- [WORK TO BE COMPLETED] Return the data below exactly, but only from the line containing "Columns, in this" through the line containing "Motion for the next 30", with both of those lines included.
========================================================================
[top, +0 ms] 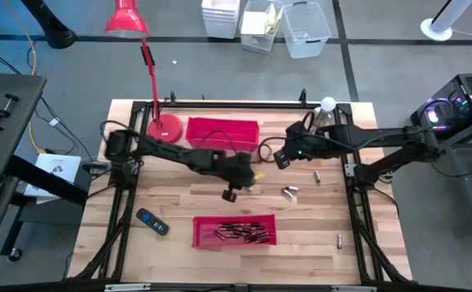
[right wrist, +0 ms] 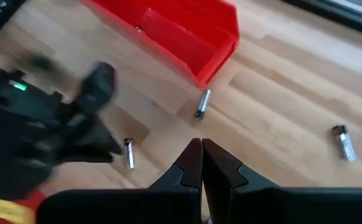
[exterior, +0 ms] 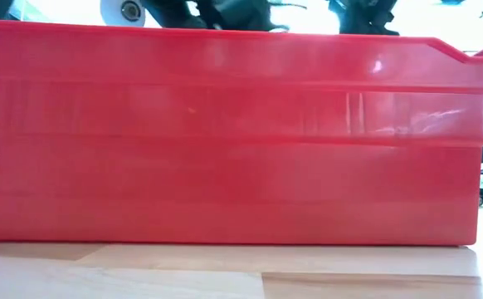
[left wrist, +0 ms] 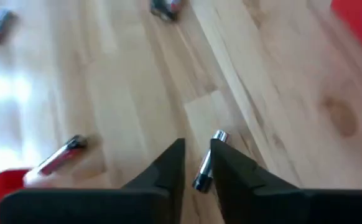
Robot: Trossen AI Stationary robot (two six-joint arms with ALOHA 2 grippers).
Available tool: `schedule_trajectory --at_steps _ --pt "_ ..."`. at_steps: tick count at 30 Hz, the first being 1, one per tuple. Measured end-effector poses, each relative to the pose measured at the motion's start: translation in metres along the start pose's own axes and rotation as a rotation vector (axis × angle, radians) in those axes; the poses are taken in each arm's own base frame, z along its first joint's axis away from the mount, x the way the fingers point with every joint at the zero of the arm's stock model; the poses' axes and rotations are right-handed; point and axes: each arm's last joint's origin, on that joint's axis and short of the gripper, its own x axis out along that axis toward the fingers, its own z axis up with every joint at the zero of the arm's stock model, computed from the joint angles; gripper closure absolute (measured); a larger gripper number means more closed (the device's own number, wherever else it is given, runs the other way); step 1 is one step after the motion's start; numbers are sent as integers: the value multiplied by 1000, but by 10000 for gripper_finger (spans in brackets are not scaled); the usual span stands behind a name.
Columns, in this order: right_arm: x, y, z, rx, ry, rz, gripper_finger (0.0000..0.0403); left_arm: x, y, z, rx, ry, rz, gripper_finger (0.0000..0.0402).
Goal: Sort batteries
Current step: Put the silver battery into the top red bin
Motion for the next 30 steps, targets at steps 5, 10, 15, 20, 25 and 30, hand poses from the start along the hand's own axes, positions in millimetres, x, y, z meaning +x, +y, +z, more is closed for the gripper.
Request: schedule_trajectory --at_steps 5,10,15,20,25,30 --pt "-3 8 -10 37 6 15 403 18 0 9 76 89 -47 274" --pt "-7 11 -16 60 -18 -3 403 18 -2 8 109 85 -116 236" --pt "-7 11 -17 70 -14 -5 403 28 0 -3 93 136 -155 231" --pt "-7 12 -16 70 -37 -10 403 47 0 -11 69 148 -151 231" --pt "-7 12 -16 69 -41 -4 403 57 -3 -19 17 184 -209 252" --pt "-8 12 -15 56 -37 7 403 47 3 -21 -89 205 -252 373"
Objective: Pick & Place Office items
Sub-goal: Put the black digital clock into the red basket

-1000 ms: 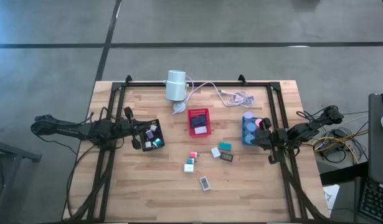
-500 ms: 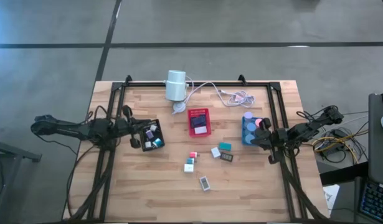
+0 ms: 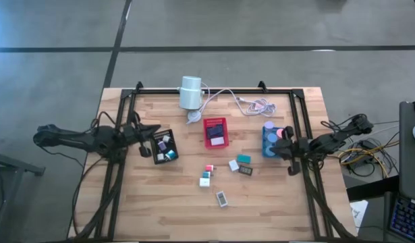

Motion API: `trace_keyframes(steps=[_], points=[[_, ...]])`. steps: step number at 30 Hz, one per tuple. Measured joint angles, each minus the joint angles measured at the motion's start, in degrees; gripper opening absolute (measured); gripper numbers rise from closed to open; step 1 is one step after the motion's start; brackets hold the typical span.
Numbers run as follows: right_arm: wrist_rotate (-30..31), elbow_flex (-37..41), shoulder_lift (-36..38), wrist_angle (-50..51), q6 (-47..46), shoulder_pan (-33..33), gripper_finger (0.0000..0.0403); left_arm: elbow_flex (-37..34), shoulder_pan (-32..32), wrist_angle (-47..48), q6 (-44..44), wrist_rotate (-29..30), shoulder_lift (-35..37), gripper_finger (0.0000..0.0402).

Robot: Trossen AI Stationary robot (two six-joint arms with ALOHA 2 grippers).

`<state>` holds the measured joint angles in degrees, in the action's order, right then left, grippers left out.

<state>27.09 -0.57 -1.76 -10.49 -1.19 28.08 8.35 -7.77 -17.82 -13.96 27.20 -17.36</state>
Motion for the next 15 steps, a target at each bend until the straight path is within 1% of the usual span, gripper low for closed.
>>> trace_keyframes(steps=[3, 6, 7, 9, 11, 15], points=[[1.05, 0.06, -2.28, -2.34, 1.70, 0.00, 0.0008, 2.32, 0.00, 4.14, 1.45, -0.13, 0.00, 0.0000], [1.73, 0.06, -6.10, -8.72, 3.37, 0.00, 0.0008, 2.96, -0.02, 6.13, 2.71, -0.40, -0.05, 0.0000], [2.90, 0.06, -7.63, -11.07, 3.32, 0.02, 0.0008, 2.96, -0.02, 6.03, 2.65, -0.46, -0.05, 0.0000], [7.16, -0.23, -10.82, -14.46, 0.74, 0.04, 0.0008, 2.94, -0.02, 5.43, 1.37, -0.61, -0.05, 0.0000], [9.86, -2.07, -14.14, -12.80, -3.27, 0.00, 0.0008, 2.94, -0.02, 3.94, 0.66, -0.61, -0.03, 0.0000], [10.94, -10.68, -22.03, -3.17, -8.51, 0.06, 0.0008, 2.94, -0.02, 2.43, 2.53, -0.61, -0.02, 0.0000]])
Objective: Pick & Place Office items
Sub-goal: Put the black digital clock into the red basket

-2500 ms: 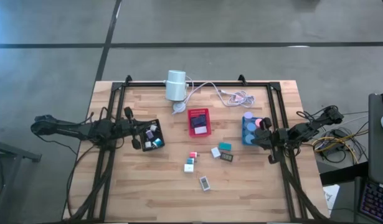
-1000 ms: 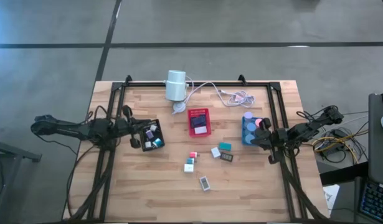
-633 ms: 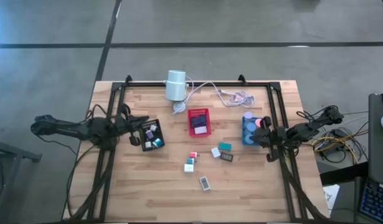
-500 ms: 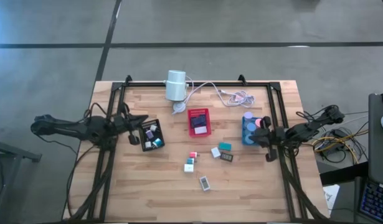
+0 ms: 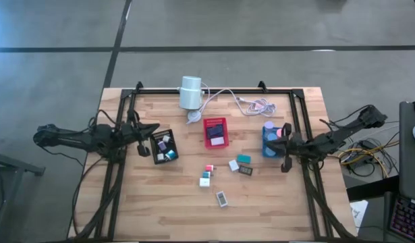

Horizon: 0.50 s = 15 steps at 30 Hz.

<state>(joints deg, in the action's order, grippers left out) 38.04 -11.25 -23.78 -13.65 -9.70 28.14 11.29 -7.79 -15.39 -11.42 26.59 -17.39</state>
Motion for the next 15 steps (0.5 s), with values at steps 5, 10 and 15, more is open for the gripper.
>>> trace_keyframes(steps=[5, 10, 15], points=[[1.07, -15.42, -11.70, 21.87, -11.30, -0.02, 0.0008, -0.04, 0.00, 0.47, -1.68, 0.00, 0.00, 0.0000], [0.25, -26.78, -24.66, 42.75, -27.25, 0.16, 0.0008, -0.09, 0.00, 0.45, -3.59, 0.00, 0.00, 0.0000], [-6.03, -35.71, -36.48, 53.43, -35.37, -0.42, 0.0008, -0.31, 0.00, 1.43, -3.82, 0.00, -0.09, 0.0000]])
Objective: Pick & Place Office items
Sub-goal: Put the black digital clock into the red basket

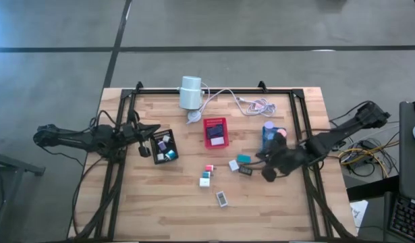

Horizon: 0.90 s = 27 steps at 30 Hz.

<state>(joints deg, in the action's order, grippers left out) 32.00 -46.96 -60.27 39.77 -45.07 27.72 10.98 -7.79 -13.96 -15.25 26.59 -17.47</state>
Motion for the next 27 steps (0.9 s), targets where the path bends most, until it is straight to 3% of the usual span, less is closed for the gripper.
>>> trace_keyframes(steps=[9, 17, 22, 27], points=[[-8.97, -12.96, -15.34, 12.62, -4.43, -3.43, 0.0025, 0.04, 0.00, -0.17, -0.52, -1.11, 0.00, 0.0000], [-16.85, -17.60, -22.93, 16.70, -1.58, -5.99, 0.0134, 0.19, -0.02, -0.59, -0.85, -1.29, -0.04, 0.0000], [-16.04, -16.92, -26.12, 16.40, -0.86, -6.07, 0.0200, 0.09, -0.02, -0.14, -0.45, -1.29, -0.02, 0.0000], [-15.40, -15.22, -29.46, 14.20, -0.79, -6.05, 0.0240, 0.04, -0.02, 0.54, -0.07, -1.36, -0.20, 0.0000]])
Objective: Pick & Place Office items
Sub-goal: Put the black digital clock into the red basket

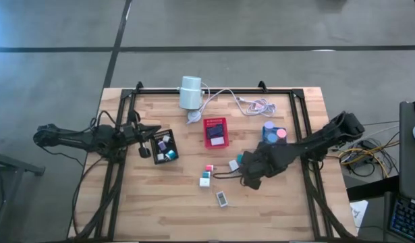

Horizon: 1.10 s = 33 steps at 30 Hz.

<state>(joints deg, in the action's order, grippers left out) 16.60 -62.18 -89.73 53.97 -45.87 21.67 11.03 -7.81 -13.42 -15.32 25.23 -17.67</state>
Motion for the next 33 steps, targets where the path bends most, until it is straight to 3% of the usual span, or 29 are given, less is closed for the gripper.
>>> trace_keyframes(steps=[7, 15, 33], points=[[-0.56, 0.42, -4.48, -0.39, 0.11, -0.51, 0.0260, -0.02, 0.00, 0.21, 0.07, -0.17, -0.07, 0.0000], [-5.17, 0.62, -8.72, -3.42, 7.03, -2.37, 0.0260, -0.02, 0.00, 0.21, 0.07, -0.17, -0.07, 0.0000], [-9.60, 3.41, -9.77, -8.31, 9.38, -3.76, 0.0264, -0.07, 0.00, 1.59, -0.90, -0.15, -0.06, 0.0000]])
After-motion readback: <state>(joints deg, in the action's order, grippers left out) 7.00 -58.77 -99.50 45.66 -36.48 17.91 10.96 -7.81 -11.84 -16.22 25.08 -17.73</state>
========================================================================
- [WRITTEN RESPONSE]
Columns, in this order: right_arm: x, y, z, rx, ry, rz, gripper_finger (0.0000..0.0403); left_arm: x, y, z, rx, ry, rz, gripper_finger (0.0000..0.0402).
Goal: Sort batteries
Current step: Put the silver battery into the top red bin
Motion for the next 30 steps, targets at steps 5, 10, 15, 20, 25 and 30, hand poses from the start along the hand's own axes, positions in millimetres, x, y, z meaning +x, +y, +z, more is closed for the gripper.

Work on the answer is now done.